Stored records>
--------------------------------

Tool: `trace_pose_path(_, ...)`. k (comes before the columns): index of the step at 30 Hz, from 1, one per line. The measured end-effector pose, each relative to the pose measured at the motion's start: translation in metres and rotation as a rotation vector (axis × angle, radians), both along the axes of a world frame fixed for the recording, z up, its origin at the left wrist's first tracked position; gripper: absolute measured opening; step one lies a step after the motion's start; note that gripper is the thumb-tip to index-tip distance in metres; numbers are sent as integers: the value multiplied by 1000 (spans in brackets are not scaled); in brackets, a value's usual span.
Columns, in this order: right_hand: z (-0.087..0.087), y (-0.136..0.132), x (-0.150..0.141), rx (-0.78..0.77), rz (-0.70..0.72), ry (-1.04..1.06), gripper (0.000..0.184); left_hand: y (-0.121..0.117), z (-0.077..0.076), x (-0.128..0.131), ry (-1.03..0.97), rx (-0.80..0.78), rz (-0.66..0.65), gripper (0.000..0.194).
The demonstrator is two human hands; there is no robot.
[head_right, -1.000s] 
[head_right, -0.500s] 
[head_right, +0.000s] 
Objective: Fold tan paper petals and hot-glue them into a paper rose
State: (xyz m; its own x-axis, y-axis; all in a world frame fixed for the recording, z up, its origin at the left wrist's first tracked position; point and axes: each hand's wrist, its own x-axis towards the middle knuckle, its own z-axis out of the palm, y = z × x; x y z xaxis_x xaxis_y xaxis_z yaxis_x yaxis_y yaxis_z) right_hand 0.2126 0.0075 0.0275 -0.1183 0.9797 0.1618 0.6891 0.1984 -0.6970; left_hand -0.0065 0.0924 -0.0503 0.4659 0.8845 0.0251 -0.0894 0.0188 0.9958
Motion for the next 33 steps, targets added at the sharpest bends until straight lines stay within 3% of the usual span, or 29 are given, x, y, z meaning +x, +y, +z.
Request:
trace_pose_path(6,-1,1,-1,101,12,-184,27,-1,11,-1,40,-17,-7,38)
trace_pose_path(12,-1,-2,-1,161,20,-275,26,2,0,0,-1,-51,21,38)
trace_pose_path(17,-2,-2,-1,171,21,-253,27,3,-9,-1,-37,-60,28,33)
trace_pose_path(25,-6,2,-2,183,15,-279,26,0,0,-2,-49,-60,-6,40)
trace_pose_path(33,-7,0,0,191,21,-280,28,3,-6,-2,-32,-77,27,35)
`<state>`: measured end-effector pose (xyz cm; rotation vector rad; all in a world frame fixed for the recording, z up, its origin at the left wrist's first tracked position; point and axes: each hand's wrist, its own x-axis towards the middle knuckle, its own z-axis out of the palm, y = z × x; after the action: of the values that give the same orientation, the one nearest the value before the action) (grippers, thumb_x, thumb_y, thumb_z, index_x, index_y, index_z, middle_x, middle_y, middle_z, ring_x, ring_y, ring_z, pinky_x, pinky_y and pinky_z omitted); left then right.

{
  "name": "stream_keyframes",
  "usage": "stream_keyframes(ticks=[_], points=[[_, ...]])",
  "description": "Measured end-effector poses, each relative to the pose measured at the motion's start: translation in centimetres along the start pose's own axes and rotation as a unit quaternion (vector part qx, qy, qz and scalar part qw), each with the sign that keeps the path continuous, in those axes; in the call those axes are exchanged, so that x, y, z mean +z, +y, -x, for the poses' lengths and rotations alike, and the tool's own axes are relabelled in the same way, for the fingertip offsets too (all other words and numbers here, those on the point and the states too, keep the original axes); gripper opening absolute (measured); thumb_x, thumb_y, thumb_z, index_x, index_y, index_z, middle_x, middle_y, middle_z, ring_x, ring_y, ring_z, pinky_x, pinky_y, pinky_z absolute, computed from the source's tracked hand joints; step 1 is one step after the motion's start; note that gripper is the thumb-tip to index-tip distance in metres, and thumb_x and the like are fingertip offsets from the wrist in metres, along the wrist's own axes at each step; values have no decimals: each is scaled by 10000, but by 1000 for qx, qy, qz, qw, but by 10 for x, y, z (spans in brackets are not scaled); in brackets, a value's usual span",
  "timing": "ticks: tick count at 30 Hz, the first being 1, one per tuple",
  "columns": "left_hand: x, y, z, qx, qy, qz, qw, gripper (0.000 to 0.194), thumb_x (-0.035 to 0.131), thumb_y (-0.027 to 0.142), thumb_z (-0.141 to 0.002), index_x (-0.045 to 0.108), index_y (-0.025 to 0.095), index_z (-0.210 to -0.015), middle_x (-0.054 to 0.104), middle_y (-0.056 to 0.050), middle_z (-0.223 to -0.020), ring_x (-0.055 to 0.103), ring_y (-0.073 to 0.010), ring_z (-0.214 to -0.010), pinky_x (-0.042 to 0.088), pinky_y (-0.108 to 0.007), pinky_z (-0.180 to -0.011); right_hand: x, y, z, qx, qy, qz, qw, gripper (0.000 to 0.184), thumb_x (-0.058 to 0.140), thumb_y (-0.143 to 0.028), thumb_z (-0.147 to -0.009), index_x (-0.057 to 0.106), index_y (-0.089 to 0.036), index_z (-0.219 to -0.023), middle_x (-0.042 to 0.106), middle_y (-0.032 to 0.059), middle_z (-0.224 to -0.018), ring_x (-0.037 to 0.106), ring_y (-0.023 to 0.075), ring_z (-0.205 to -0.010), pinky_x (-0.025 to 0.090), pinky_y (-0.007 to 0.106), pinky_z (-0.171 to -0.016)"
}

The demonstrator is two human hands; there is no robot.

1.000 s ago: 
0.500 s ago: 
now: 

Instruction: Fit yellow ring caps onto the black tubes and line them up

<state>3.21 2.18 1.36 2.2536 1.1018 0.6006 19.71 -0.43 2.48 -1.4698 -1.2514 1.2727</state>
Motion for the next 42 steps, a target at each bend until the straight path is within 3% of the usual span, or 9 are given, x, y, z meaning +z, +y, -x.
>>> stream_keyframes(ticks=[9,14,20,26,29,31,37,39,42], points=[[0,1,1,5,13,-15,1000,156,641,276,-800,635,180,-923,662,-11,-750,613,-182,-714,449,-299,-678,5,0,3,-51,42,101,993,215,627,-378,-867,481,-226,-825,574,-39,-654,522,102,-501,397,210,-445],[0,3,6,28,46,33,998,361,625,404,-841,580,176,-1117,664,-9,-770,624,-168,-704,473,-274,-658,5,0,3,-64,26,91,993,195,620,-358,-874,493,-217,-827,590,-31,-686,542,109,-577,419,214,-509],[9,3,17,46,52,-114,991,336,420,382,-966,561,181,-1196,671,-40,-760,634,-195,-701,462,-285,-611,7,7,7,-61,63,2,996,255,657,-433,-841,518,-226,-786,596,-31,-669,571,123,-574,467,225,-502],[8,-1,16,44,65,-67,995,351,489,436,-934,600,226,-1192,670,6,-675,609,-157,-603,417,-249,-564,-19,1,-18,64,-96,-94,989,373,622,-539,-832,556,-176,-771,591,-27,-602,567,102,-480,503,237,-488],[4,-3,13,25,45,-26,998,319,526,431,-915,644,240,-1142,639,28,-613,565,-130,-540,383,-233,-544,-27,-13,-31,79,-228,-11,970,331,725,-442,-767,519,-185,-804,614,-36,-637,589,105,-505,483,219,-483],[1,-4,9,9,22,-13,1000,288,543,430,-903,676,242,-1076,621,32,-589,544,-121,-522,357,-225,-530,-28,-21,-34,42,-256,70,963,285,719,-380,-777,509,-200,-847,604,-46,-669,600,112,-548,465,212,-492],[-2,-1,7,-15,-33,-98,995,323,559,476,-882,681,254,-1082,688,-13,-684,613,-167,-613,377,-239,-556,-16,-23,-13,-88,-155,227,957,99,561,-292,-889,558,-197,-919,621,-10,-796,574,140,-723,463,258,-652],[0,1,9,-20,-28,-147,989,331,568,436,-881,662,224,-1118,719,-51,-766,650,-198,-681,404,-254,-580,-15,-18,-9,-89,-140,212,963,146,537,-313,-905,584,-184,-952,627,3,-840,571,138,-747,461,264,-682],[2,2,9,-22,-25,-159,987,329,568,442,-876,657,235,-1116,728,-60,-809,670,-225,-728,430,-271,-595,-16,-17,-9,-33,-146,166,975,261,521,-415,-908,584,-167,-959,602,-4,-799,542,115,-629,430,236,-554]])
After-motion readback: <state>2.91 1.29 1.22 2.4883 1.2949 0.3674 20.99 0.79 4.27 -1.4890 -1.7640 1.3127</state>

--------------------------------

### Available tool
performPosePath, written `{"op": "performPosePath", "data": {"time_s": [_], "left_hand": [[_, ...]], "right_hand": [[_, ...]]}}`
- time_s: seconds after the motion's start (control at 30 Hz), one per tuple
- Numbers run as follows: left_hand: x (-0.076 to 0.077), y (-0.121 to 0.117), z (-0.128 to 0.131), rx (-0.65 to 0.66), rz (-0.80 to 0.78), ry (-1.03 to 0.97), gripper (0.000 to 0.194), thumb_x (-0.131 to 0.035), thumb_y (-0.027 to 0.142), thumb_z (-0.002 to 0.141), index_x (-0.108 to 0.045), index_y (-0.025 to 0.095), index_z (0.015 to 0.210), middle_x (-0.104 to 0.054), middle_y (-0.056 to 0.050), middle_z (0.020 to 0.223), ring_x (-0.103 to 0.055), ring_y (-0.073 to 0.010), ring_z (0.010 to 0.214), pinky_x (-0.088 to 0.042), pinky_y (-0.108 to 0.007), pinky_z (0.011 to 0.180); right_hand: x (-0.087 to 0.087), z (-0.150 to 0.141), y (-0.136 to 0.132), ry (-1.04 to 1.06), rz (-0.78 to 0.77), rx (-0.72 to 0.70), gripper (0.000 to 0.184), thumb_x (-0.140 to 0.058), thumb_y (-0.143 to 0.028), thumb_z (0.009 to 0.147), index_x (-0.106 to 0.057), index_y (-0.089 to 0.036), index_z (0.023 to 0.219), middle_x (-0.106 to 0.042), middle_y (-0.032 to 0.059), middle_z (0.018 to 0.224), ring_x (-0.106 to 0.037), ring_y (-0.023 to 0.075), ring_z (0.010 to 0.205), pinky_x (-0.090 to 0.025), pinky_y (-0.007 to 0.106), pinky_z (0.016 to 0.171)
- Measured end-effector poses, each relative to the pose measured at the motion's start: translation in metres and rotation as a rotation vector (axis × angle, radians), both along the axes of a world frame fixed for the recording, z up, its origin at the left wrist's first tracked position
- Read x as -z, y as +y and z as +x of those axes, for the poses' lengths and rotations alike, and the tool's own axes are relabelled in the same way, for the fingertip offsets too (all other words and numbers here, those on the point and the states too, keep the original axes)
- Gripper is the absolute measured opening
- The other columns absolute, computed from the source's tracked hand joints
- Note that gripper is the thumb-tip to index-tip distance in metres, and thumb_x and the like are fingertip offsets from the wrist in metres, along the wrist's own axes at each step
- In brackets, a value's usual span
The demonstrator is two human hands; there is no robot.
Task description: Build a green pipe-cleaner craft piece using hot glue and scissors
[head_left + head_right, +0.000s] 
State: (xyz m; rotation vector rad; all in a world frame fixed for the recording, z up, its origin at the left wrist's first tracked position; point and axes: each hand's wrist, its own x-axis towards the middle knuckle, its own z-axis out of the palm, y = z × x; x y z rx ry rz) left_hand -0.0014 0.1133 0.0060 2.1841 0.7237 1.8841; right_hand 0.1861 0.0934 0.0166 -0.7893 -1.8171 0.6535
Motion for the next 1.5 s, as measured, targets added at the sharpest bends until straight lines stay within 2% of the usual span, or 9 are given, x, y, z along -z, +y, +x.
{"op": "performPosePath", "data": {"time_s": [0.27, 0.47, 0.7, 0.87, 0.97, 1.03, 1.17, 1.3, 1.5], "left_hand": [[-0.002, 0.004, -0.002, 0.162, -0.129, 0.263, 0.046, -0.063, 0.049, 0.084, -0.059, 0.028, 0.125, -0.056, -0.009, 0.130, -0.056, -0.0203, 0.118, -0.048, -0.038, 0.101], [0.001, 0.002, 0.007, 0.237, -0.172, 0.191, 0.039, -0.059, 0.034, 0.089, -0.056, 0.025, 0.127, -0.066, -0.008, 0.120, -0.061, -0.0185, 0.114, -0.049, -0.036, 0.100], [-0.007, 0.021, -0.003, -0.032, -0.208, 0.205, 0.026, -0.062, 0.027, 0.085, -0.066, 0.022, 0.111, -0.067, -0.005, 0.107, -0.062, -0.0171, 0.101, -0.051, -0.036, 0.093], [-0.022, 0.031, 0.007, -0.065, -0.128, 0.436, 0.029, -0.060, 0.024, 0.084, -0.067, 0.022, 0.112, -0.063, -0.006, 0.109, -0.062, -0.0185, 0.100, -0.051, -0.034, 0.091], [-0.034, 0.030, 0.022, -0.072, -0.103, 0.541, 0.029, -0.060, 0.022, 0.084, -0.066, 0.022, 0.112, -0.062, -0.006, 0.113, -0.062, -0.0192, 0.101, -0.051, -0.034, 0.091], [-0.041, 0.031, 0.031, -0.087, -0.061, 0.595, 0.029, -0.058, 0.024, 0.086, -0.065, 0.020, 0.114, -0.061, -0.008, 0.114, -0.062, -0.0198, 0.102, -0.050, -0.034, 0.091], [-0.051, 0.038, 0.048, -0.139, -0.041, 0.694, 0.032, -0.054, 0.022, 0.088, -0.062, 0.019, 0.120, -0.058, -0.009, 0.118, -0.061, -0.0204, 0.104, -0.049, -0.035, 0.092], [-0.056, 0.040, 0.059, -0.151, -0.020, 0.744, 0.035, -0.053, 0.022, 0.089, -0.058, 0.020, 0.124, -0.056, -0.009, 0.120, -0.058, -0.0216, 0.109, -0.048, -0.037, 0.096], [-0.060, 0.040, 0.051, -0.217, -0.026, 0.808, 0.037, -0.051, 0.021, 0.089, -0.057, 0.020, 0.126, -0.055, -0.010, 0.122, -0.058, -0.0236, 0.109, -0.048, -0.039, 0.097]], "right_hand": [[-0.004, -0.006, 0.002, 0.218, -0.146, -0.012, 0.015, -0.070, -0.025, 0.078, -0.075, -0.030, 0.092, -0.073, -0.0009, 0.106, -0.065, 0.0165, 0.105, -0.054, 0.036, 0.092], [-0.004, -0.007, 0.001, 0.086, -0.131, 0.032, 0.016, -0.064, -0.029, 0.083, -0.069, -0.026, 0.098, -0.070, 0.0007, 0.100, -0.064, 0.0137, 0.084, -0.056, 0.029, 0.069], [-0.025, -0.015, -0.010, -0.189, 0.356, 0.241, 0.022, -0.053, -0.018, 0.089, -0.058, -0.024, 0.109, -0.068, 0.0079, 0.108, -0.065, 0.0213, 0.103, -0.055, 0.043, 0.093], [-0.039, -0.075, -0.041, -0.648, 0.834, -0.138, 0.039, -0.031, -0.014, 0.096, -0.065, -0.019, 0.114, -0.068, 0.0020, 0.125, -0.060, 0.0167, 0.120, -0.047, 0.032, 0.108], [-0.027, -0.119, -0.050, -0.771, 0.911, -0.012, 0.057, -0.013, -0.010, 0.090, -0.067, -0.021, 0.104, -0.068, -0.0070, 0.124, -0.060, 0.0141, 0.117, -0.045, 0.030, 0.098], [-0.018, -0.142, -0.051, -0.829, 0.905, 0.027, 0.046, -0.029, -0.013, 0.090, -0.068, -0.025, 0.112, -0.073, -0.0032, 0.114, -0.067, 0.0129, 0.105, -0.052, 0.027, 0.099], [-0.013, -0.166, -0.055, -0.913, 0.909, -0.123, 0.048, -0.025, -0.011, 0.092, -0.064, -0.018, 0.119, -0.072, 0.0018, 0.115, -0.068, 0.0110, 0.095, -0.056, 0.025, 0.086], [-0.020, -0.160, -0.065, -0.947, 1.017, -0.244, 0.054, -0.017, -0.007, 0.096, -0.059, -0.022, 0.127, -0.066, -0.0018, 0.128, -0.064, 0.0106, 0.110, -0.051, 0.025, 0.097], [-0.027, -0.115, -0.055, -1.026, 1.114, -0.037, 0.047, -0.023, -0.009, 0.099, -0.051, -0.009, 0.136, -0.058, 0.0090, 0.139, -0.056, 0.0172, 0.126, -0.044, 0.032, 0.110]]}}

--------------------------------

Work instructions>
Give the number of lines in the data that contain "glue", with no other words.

Exercise response>
2